Work through the material below and count the lines holding the word "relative"; give that count and nothing more.

==============================

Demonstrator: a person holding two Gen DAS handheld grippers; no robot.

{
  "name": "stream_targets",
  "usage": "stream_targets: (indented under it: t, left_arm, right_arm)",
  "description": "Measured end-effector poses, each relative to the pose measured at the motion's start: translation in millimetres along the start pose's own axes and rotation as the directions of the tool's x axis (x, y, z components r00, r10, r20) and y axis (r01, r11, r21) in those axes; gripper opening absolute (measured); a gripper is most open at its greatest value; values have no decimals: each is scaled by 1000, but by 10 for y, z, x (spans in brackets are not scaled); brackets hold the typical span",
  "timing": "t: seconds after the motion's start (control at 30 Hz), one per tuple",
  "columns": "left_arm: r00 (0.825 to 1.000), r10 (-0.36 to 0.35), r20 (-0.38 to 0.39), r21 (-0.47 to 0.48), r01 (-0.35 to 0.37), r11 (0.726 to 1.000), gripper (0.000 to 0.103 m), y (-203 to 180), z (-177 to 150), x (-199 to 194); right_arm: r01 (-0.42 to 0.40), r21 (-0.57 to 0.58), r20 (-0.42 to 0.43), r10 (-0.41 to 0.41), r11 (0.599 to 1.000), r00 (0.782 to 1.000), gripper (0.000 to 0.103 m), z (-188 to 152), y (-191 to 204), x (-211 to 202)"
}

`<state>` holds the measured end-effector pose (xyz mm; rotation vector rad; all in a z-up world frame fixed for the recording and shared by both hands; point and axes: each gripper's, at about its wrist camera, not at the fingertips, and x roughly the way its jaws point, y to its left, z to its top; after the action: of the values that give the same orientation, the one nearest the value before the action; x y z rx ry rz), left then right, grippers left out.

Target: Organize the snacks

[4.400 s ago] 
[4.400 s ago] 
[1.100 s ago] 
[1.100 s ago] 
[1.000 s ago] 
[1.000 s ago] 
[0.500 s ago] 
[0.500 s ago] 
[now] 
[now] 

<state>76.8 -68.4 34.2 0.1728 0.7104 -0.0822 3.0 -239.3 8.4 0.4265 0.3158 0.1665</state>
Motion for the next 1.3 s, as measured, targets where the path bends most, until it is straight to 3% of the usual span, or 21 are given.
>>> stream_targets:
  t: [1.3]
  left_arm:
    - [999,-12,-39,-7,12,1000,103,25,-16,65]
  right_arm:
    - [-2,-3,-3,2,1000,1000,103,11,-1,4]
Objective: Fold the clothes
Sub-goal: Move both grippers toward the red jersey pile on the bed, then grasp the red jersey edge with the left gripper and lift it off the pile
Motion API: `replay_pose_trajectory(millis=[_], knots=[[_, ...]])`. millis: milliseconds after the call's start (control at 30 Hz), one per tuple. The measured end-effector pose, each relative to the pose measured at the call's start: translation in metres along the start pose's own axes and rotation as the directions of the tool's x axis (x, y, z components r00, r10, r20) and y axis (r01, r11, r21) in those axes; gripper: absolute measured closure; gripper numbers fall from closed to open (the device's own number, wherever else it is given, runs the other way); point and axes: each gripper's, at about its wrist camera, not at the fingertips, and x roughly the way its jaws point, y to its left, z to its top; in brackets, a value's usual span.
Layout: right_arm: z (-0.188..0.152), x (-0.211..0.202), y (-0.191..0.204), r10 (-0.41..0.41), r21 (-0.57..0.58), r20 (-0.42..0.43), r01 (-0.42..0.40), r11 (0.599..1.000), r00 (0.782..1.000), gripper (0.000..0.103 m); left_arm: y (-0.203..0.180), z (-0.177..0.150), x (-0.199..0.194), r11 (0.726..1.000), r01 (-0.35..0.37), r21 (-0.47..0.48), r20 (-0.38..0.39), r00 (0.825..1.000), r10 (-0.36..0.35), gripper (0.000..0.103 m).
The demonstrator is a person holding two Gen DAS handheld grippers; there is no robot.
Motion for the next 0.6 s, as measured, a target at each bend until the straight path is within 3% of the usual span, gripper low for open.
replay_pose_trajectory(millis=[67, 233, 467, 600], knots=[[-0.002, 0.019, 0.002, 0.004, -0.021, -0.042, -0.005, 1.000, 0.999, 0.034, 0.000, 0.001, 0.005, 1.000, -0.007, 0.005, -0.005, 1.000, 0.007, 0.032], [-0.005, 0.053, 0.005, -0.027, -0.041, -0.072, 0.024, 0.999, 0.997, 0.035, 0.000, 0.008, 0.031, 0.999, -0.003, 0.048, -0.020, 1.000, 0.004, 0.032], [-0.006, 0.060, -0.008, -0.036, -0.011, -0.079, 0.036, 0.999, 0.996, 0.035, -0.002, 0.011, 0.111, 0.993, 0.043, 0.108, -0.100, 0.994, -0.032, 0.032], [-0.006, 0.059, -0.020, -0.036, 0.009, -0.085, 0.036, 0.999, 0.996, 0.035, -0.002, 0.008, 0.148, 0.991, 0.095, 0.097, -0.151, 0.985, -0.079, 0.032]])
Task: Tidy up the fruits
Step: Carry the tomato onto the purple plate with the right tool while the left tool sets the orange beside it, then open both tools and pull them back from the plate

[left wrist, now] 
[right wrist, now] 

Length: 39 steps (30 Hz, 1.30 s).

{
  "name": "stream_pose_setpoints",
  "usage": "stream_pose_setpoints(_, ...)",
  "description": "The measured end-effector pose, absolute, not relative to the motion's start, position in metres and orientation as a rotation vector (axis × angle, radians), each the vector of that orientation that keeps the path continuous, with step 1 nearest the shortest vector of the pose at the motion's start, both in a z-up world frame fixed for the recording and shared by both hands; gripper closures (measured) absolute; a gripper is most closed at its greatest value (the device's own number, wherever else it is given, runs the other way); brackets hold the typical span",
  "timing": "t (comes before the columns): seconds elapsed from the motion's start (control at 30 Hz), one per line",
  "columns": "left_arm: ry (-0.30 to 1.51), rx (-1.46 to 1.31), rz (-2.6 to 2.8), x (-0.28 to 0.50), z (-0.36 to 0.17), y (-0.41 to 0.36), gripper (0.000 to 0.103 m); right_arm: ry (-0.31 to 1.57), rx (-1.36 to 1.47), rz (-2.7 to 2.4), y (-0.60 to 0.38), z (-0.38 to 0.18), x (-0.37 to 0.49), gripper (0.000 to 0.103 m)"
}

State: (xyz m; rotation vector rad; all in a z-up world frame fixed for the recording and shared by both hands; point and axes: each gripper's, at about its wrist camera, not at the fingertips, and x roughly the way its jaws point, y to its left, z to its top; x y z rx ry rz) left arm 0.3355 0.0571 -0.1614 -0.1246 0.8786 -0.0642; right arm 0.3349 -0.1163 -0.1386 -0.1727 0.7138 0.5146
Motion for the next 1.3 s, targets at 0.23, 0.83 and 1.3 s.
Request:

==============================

Output of the exercise. 3